Burberry’s Digital Prowess Earns Top Spot On Bomoda Brand Index

    According to a new report, the British label's digital marketing strategy shines above its peers in driving consumer engagement.
    Burberry's S/S 15 collection. (Burberry)
    Jing DailyAuthor
      Published   in Fashion

    Burberry's S/S 15 collection. (Burberry)

    When it comes to premium brands aiming for success in China, Burberry takes the lead in driving brand awareness and engaging with consumers.

    That was the finding of the 2014 Bomoda Brand Index, a new study recently released by Bomoda Group, the research arm of Chinese online fashion community Bomoda. The index for brand achievement in China ranks premium fashion, beauty, and accessories brands using an algorithm calculating brand awareness, brand engagement, and consumer achievement. In order to reach its conclusions, the company scanned 250 different data points for brands’ competency on social media, search engines, mobile optimization, e-commerce, and more.

    Burberry, which was categorized in the “accessible luxury” segment, came out on top across seven categories that included luxury, contemporary, high street, beauty, jewelry/watches/accessories, and multi-brand retailers. The brand’s strong social media marketing strategy that allowed its 2014 Spring/Summer collection to net 5.6 million views on Youku along with its foray into Tmall sales helped it earn the top ranking. Burberry also has around 21.5 million mentions on six leading fashion bulletin board sites in China, a number 16 times higher than any other brand in its category.

    The top 10 brands across all categories in the 2014 Bomoda Brand Index. (Bomoda Group)

    Meanwhile, Chanel was the leader of the “luxury" category thanks to its smart use of key opinion leaders (KOLs) on Chinese social media and emphasis on mobile devices with a Chinese-language mobile app and a Chinese mobile-optimized site. Close behind on the luxury list were Dior, Gucci, Armani, and Louis Vuitton.

    Luxury didn’t do so well on the main list compared to other categories, however—the study found that labels in more mass categories such as accessible luxury, contemporary, and high street are more adept at brand-building in China. Chanel and Dior ranked 5th and 6th on the main list after the leader Burberry, Adidas, Nike, and Coach, while other luxury names were ranked further down the list between beauty brands such as Lancôme and high street labels such as Zara.

    Bomoda's rankings of the top 15 brands in the luxury category of its brand index. (Bomoda Group)

    According to Bomoda CEO Brian Buchwald, some luxury brands are misguided in thinking that their high-end image means they don’t necessarily need a strong digital strategy. “The irony is that luxury brands start with a major leg up with the consumer—we are talking about an aspirational buyer, and the likes of Chanel, YSL and Dior are the pantheon of that European lifestyle,” he says. “However, too many brands rest on the laurels of their name and logo. They may ‘broadcast’ to the consumer but they don’t do enough to ‘dialogue’ and engage further down the funnel.”

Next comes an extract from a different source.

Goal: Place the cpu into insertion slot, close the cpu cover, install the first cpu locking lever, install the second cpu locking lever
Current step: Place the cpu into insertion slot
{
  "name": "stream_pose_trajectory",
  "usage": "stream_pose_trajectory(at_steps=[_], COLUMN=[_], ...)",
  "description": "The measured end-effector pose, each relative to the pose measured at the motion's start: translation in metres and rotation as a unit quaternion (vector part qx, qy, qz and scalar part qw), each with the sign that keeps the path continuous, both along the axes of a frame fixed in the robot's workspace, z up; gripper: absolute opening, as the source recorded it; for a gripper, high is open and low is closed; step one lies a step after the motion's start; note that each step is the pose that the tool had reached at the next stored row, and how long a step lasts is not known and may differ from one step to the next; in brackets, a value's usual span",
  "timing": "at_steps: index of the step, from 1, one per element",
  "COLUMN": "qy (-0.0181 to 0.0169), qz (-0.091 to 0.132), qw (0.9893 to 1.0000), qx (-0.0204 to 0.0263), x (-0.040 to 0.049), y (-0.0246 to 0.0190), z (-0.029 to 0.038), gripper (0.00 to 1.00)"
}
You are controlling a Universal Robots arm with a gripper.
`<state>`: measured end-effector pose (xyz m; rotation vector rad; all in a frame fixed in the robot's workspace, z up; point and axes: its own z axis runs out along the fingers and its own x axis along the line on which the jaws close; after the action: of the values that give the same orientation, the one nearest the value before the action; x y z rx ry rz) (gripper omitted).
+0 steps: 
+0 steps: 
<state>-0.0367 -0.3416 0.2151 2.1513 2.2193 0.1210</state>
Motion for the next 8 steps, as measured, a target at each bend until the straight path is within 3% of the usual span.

    One main place where luxury brands are lacking is e-commerce. While the report used factors such as acceptance of Alipay to calculate scores, some luxury brands don’t have their own e-commerce channels at all in China. According to Buchwald, this is a major mistake given the prevalence of gray-market goods through practices such as daigou (buying abroad and selling online with no tariffs). “All brands are selling via e-commerce in China presently. The question is whether they are controlling their sales or third-party unlicensed resellers are controlling it. Our premise is that brands should own their own means of distribution, their pricing, the projection of their brand story and their communication with the consumer. That is impossible to do if they abdicate the e-commerce path.”

    Statistics on the prevalence of daigou in China. (Bomoda Group)

    The report also argues that brands like Chanel need to do their research on the KOLs they choose for promotions in order to reach the right audience. “The KOL should have the right voice and personal brand and verified followers in terms of who you would want to align with and through whom you want to project your story,” says Buchwald, noting that brands should also make sure that KOLs’ fan bases are completely organic. “Many KOLs have bought fake fans and engineered fake engagement to prop up their base.”

    In order to gain success in the Chinese market, the report argues that brands need to adopt five key strategic approaches. First, they must build their brand based on the Chinese consumer journey from discovery to engagement and purchase, using data to discover their consumers’ preferences. In addition, companies need to localize their marketing approaches and price competitively with an awareness that many Chinese consumers are buying items abroad or through third-party channels. Furthermore, they need to embrace e-commerce on mobile channels, as well as develop authentic brand advocates that resonate with consumers.

    According to Buchwald, luxury has a major advantage in these areas because “reputation will trump affordability at the high end for the new generation of buyers.” Which brands will be successful, however, is “still an open question, though one capable of being solved by the market participants themselves.”